Außerdem sind Märchen in ihrer ursprünglichen Fassung extrem brutal. Ich mein Hallo? Die böse Stiefmutter Schneewittchens, die sie töten und ihre Eingeweide essen will? Oder die kleine Meerjungfrau, die es nicht übers Herz bringt, den Prinzen, der sie wohlbemerkt schon längst ersetzt hat, zu töten, und deshalb selbst stirbt? Oder die Stiefschwestern Aschenputtels, die sie sich Zehen und Hacken abschneiden, um in den Schuh zu passen? Pfui!
Wie Märchen eigentlich erzählt werden sollten
Frau unterstützt Frau!
Eigentlich sollten sich Frauen nicht gegenseitig konkurrieren und in den Rücken fallen, sondern füreinander da sein. Erst neulich bei der Rezension von „Wir treffen uns in der Mitte der Welt“, hatte ich aufgezeigt, wie bescheuert es früher war, wenn meine weiblichen Mitschülerinnen sich gegenseitig konkurrierten und nichts gönnten. Dabei ist die Unterstützung einer Frau das Wertvollste überhaupt. Ich bin sicher, dass Frauen einander etwas geben können, was Männer nicht schaffen. Es gibt eben gewissen Unterschiede.
Frau braucht niemanden!
Schluss mit dem ständigen gerettet werden. Erstens sind nicht alle Frauen so tollpatschig, sich ständig in irgendwelchen Mist zu reiten, zweitens können sie, wenn sie es doch tun, auch allein da raus schaffen. Hätte Schneewittchen keine Zuflucht bei den sieben Zwergen gefunden, wäre sie vielleicht einfach aus dem Wald spaziert, dem Prinzen begegnet und hätte ihn erst mal in Ruhe kennengelernt. Auch Dornröschen wäre vielleicht irgendwann wieder aufgewacht, denn mal ehrlich – in hundert Jahren muss jeder mal aufs Klo!
Frau verliebt sich nicht in einen Fremden!

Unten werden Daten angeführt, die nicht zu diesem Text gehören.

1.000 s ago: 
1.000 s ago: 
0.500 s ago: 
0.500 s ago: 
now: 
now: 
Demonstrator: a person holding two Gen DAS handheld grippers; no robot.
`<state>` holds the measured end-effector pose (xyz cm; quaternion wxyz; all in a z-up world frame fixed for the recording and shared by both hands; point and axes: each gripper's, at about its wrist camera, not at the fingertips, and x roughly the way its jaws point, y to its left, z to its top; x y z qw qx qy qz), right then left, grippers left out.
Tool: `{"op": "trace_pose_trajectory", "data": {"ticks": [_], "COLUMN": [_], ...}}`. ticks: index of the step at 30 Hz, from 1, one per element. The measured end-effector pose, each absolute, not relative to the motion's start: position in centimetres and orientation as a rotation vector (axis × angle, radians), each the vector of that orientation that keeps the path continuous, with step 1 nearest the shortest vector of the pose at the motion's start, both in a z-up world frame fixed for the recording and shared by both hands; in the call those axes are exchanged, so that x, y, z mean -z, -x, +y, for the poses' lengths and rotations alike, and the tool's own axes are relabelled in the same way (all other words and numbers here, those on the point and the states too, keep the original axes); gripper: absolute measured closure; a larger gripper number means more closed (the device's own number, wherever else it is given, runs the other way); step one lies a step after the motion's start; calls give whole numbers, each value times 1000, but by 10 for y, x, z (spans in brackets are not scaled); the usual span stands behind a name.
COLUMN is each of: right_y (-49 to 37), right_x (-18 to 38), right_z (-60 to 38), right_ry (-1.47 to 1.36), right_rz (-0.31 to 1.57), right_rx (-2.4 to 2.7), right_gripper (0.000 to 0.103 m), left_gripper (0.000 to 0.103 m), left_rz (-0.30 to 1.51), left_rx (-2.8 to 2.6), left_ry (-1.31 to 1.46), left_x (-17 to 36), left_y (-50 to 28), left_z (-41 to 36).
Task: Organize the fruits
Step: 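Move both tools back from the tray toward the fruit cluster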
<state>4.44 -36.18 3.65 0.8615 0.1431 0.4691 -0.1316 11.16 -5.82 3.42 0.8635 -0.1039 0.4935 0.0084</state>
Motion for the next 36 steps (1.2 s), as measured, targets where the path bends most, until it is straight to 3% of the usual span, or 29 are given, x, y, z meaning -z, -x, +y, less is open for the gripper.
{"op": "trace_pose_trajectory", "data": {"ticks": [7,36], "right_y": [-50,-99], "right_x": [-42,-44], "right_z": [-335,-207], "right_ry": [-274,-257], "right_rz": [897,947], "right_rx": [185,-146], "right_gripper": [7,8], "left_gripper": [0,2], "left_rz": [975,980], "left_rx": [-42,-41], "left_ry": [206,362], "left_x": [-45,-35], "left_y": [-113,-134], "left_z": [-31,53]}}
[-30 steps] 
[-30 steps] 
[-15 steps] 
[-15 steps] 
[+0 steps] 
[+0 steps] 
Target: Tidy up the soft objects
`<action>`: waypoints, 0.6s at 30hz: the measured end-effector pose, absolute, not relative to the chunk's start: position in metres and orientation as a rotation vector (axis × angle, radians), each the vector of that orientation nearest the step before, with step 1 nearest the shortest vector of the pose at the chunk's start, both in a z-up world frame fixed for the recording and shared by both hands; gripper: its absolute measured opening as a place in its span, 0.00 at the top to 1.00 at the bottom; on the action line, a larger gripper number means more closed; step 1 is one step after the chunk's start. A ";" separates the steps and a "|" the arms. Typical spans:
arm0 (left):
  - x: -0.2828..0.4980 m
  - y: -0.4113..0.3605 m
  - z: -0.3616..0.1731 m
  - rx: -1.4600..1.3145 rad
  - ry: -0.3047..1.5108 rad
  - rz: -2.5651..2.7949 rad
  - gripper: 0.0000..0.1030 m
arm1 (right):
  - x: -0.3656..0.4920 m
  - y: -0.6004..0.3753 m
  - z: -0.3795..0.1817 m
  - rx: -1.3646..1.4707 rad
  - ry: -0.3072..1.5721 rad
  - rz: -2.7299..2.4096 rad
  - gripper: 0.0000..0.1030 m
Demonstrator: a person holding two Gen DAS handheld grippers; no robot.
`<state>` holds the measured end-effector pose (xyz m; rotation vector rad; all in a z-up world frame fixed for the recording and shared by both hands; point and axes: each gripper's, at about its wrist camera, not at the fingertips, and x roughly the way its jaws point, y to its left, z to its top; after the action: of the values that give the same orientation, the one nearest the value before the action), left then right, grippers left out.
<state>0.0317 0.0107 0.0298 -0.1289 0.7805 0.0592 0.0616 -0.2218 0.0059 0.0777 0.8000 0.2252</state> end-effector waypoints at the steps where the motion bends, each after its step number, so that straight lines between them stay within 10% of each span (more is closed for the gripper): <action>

Doch die wichtigste Änderung sollte die sein, die besagt, dass Frauen sich nicht einfach in einen fremden Menschen verlieben, obwohl sie ihn nicht kennen. Und vor allem verlieben sie sich nicht in ihn, weil er ein reicher Prinz ist. Klar, sprechen einige von Liebe auf den ersten Blick. Aber in einer Welt, in der jede zweite Ehe geschieden wird, sollten sie sich wenigstens Zeit lassen, ihren Zukünftigen erst mal kennenzulernen. Im Übrigen nervt es mich auch, dass der Status des Mannes aufgrund seines Ruhmes höher steigt. Die Machtdynamik beider Personen ist damit total unausgeglichen und patriarchalisch. Noch mehr davon braucht die Welt einfach nicht.
Soweit mein Rant zu den Märchen.
Wie bereits erwähnt, mag ich Märchen und sehe die Lösung nicht darin, sie zu verbieten. Aber es wäre schön, wenn zukünftig ein paar Märchen erzählt werden würden, die weniger vom Kampf um die Gunst des Prinzen und dem Konkurrenzkampf unter Frauen handeln. Mädchen und Frauen sollen sich schließlich nicht nur in Geschichten repräsentiert fühlen, in denen sie die Bösen oder Schwachen sind.
Wie seht ihr das? Seid ihr ähnlicher Ansicht oder seht ihr das völlig anders?
Übrigens ist mein liebster Disney Film Mulan! Schon als Kind mochte ich es, dass sie eine Powerfrau war, die unter Männern im Krieg kämpfte und schließlich ganz China rettete.
Falls ihr noch mehr Märchen wollt, dann schaut mal hier rein:
„Das Mädchen, das Fahrradfahren lernte“ – Wie wir unsere Schwächen zu unseren Stärken machen
Liebe Grüße
Mounia
Petra
9. Januar 2021Natürlich sind die Geschichten von Vaiana, Elsa und Anna zeitgemäßer als Schneewittchen oder Aschenputtel. Es liegen 200 Jahre Entwicklung dazwischen. Und es sind Märchen, erfundene Geschichten, Fantasieerzählungen. Da hat man vor 100 (und mehr) Jahren einfach anders gedacht.
Wenn ich denke eine Geschichte/ein Märchenfilm ist zu aufregend oder brutal, lese ich sie meinen Enkeln nicht vor und alles andere kann ich erklären.
Die Geschichten von heute sind doch angepasst, warum die alten ändern? Die sind so weil sie alt sind und gut ist es.
Es gibt genug andere Dinge, die wirklich geändert gehören!